Yes, of course, every real man is frightened of a woman's turn of her head. That can frighten him like a dynamite explosion. Every real man is afraid of a woman's tongue and of her silence, afraid of her sanity and insanity, afraid of her collapse and of her endurance. The one thing, however, that a real man is not afraid of is her deltoid muscle. And there they were, punching policemen.
Now, in England, because of the suffragism, women no longer wear skirts or petticoats or other such badges of femininity. They think that such dress reveals female submission. On the contrary, it seems to me that it reveals female dignity. After all, what do men wear when they wish to appear safely impressive as kings or judges or priests? They wear not just skirts and petticoats, but long flowing robes of great female dignity. The whole world is a petticoat government because even the men wear petticoats when they truly wish to govern.
But look what else has happened. Divorce reform, birth control. As far as I can tell, birth control in England has to come to mean fewer and fewer births and less and less control. In your country, I'm now being told that people in some states may be divorced for something called incompatibility of temperament. Don't you Americans understand that's the basis for a marriage, not a divorce? I have lived a very long life, and I have known many a happy marriage. Not a one of them was compatible. That's the whole point of it, isn't it? Is a good marriage possible? Of course. Especially - my last point here - especially if it takes place at a moment of exaggerated tenderness.
You see, the sexes are really like two stubborn pieces of iron, and if they are to be successfully welded together, it must be while they are still red hot. Every woman must learn that her husband-to-be is a selfish beast, because of course, every man is a selfish beast - at least by the standards of the woman. Let her learn that about him while she's still wonderfully in love.
And every man must come to terms with the fact that his wife-to-be is sensitive the point of madness. It is of course, every woman is madly sensitive - at least by the standards of the man. But let him learn that she is mad while her madness is still more intriguing to him than anyone else's sanity.

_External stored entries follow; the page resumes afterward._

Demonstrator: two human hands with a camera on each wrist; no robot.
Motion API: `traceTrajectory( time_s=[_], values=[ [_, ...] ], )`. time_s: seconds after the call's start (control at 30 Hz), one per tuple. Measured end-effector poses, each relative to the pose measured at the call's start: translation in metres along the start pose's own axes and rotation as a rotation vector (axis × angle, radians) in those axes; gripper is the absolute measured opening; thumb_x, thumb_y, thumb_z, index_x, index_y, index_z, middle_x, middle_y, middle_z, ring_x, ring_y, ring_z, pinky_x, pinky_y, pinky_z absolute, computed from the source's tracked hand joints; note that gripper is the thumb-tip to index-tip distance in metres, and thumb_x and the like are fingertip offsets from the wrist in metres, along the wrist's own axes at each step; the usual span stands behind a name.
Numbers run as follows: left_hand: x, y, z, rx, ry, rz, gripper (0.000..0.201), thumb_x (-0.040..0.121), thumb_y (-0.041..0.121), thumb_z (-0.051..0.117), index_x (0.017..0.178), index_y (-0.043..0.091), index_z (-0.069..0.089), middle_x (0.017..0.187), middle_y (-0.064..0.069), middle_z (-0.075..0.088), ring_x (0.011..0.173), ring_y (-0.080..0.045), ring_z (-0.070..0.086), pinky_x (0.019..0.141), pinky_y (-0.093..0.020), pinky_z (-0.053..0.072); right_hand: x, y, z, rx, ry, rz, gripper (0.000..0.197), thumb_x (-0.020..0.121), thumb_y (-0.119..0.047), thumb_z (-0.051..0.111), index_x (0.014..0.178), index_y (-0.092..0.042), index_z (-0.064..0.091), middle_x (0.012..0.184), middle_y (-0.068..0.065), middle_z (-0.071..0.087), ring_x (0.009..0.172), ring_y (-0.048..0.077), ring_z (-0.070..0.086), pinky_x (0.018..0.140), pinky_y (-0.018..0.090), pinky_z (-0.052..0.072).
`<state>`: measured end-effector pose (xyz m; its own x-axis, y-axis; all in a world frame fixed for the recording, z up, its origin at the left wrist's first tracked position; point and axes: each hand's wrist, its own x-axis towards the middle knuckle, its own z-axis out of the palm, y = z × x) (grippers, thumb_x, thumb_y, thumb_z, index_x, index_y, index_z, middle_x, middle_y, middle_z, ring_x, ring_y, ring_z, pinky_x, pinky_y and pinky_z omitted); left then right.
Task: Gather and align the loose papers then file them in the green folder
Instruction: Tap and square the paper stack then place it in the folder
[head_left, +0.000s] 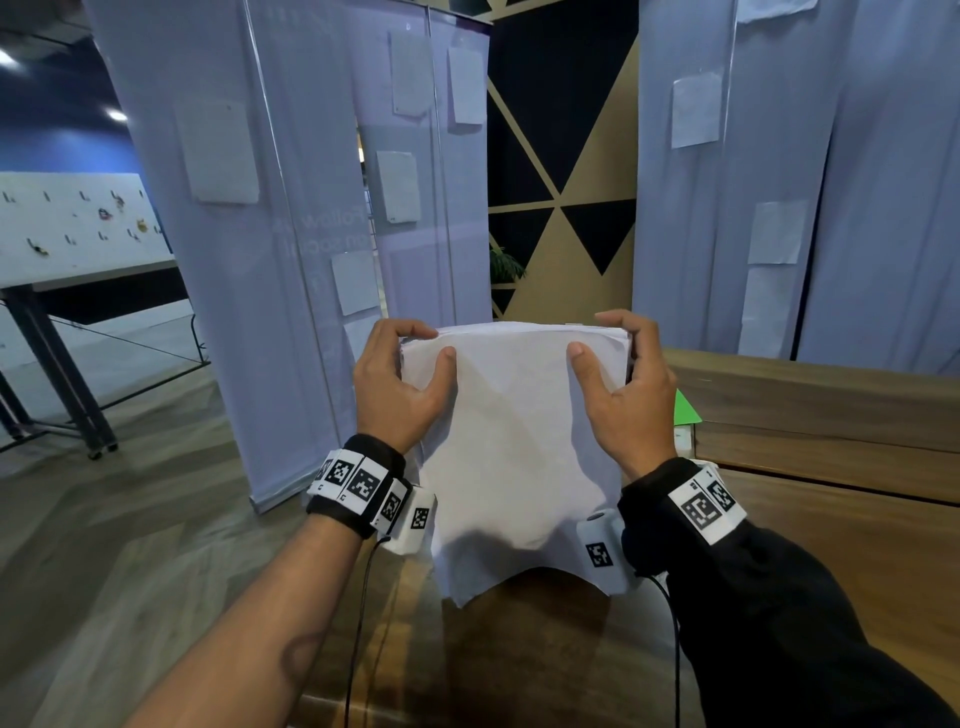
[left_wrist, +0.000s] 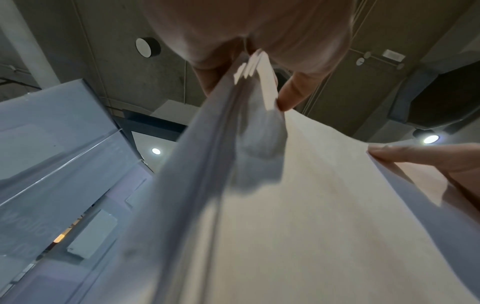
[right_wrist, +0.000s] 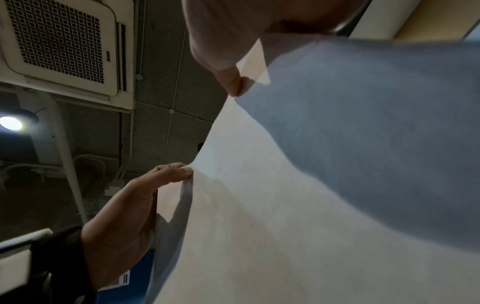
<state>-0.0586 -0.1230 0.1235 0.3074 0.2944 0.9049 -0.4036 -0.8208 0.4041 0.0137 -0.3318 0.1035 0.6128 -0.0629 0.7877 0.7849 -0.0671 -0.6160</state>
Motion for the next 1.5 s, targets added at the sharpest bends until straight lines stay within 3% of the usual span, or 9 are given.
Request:
traceTrajectory(
  time_s=[0.3, 0.43, 0.6, 0.7, 0.87, 1.07, 1.17, 1.27, 1.5],
  values=[
    [-0.001, 0.011, 0.015, -0.157, -0.064, -0.119, 0.033, 0.083, 0.017, 0.067, 0.114, 0.016, 0.056, 0.103, 0.008, 0.057, 0.081, 0.005, 0.057, 0.072, -0.012, 0.047, 0.0, -0.001, 0.001, 0.052, 0.011, -0.017, 0.031, 0.087, -0.029, 0.067, 0.106, -0.034, 0.044, 0.092, -0.024, 0.054, 0.077, -0.002, 0.059, 0.062, 0.026, 0.053],
    [0.0, 0.016, 0.017, -0.429, -0.006, -0.367, 0.045, 0.08, 0.015, 0.069, 0.117, 0.019, 0.044, 0.094, 0.007, 0.051, 0.069, 0.004, 0.059, 0.065, -0.017, 0.051, 0.002, 0.0, -0.003, 0.172, -0.024, 0.151, 0.044, 0.079, -0.026, 0.076, 0.111, -0.03, 0.046, 0.09, -0.014, 0.057, 0.079, 0.013, 0.062, 0.065, 0.025, 0.054],
    [-0.056, -0.015, 0.015, -0.612, -0.261, -0.831, 0.067, 0.065, 0.041, 0.089, 0.122, 0.02, 0.061, 0.118, -0.01, 0.07, 0.108, -0.032, 0.068, 0.092, -0.058, 0.053, -0.005, 0.011, -0.016, 0.355, -0.181, 0.464, 0.033, 0.076, -0.019, 0.079, 0.106, -0.017, 0.064, 0.098, -0.003, 0.071, 0.08, 0.005, 0.068, 0.067, 0.019, 0.054],
    [-0.097, -0.018, 0.017, -0.501, -0.335, -0.92, 0.05, 0.072, 0.029, 0.087, 0.116, 0.016, 0.067, 0.118, -0.008, 0.071, 0.109, -0.026, 0.068, 0.099, -0.049, 0.051, -0.036, 0.031, -0.018, 0.404, -0.317, 0.595, 0.033, 0.075, -0.004, 0.077, 0.105, -0.012, 0.066, 0.096, -0.001, 0.072, 0.071, -0.002, 0.069, 0.062, 0.015, 0.056],
    [-0.109, -0.007, 0.028, -0.269, -0.338, -0.812, 0.018, 0.083, 0.019, 0.077, 0.094, 0.023, 0.064, 0.103, -0.003, 0.071, 0.09, -0.016, 0.067, 0.069, -0.01, 0.054, -0.065, 0.051, 0.003, 0.226, -0.161, 0.563, 0.033, 0.077, -0.007, 0.077, 0.102, -0.023, 0.063, 0.095, -0.007, 0.07, 0.078, -0.003, 0.067, 0.076, 0.021, 0.056],
    [-0.083, 0.003, 0.034, -0.26, -0.207, -0.645, 0.016, 0.084, 0.031, 0.076, 0.094, 0.029, 0.064, 0.088, 0.016, 0.069, 0.082, -0.005, 0.069, 0.07, -0.021, 0.057, -0.041, 0.029, 0.013, 0.191, 0.02, 0.402, 0.026, 0.078, -0.02, 0.077, 0.093, -0.031, 0.058, 0.086, -0.021, 0.065, 0.076, -0.011, 0.063, 0.069, 0.011, 0.05],
    [-0.096, -0.01, 0.034, -0.218, -0.357, -0.696, 0.014, 0.086, 0.026, 0.074, 0.098, 0.025, 0.067, 0.094, 0.007, 0.072, 0.083, -0.008, 0.067, 0.071, -0.016, 0.054, -0.05, 0.041, 0.009, 0.131, -0.087, 0.455, 0.027, 0.078, -0.017, 0.077, 0.096, -0.027, 0.058, 0.089, -0.016, 0.068, 0.077, -0.004, 0.064, 0.063, 0.006, 0.047],
    [-0.118, -0.031, 0.034, -0.079, -0.611, -0.72, 0.032, 0.087, 0.028, 0.072, 0.113, 0.009, 0.069, 0.112, -0.009, 0.073, 0.093, -0.016, 0.067, 0.083, -0.028, 0.055, -0.074, 0.064, 0.007, 0.013, -0.189, 0.625, 0.017, 0.078, -0.019, 0.077, 0.09, -0.016, 0.066, 0.094, 0.008, 0.074, 0.082, 0.019, 0.069, 0.068, 0.023, 0.05],
    [-0.115, -0.053, 0.034, -0.074, -0.646, -0.601, 0.069, 0.079, 0.043, 0.071, 0.138, 0.02, 0.044, 0.126, 0.006, 0.061, 0.112, -0.01, 0.059, 0.089, -0.024, 0.048, -0.076, 0.091, 0.001, -0.033, -0.203, 0.684, 0.045, 0.072, -0.031, 0.079, 0.111, -0.011, 0.067, 0.104, 0.004, 0.072, 0.095, 0.021, 0.068, 0.086, 0.039, 0.056]
  ],
)
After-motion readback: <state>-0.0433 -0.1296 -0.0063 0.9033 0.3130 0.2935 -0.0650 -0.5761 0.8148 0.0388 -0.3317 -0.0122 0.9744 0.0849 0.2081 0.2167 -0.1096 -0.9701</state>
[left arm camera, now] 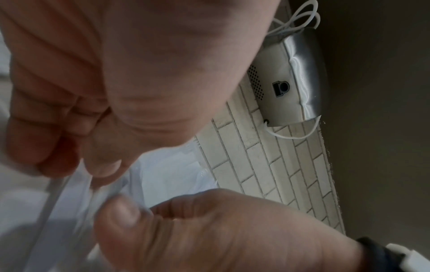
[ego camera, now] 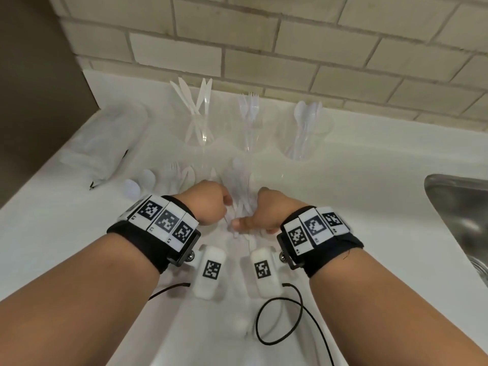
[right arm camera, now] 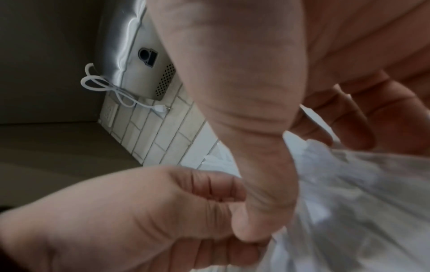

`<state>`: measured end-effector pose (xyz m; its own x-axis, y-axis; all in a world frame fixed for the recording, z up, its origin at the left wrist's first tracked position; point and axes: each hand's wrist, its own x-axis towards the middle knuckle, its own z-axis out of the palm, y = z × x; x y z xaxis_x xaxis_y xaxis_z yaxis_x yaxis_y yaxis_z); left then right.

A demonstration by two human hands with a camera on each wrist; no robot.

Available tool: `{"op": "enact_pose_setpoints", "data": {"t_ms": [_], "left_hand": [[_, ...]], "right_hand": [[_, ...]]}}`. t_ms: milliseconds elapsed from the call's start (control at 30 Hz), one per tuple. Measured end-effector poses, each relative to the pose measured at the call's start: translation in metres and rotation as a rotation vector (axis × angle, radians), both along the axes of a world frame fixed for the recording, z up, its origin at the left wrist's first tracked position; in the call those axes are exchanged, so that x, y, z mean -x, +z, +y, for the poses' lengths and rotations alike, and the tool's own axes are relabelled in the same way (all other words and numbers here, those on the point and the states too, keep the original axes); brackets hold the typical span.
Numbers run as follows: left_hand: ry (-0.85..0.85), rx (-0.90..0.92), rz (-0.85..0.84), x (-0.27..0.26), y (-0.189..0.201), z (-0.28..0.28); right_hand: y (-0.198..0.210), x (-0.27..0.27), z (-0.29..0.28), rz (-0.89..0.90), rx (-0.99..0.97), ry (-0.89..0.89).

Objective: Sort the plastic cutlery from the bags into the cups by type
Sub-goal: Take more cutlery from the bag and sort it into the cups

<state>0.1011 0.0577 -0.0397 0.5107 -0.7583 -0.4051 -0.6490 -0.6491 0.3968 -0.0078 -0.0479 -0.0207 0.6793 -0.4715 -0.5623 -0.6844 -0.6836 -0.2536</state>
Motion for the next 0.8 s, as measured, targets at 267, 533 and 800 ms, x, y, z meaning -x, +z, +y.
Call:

On that note, I think I should be getting home. A neighbor was asking me where I was going when I was getting ready to come here. I told him, "Why, to Beaconsfield," where I lived. Of course.
He looked at me and said, "Well, Gilbert, you're in Beaconsfield."
I said, "Oh, yes. But I can't really see my garden, I can't really see my study unless I go somewhere else on occasion. Paradox - the whole object of foreign travel is not to set foot on foreign soil, but to return to your home as though it was foreign soil. Travel, if it's worth anything at all, narrows the mind. There is the paradox. It doesn't broaden the mind. It narrows the mind. I've been to Poland and Palestine. I've been to France and Germany, and I've seen great sights there. But all the while, what I am truly seeking is Beaconsfield.
Sometimes I think the strangest country I have ever visited is England. Unless I forget how wonderfully strange it is, I think I should be getting home. Sometimes I think the strangest place I have ever lived is Beaconsfield. Unless I forget how deliciously strange it is, I think I should be getting home. Which way, I wonder, is it to Beaconsfield?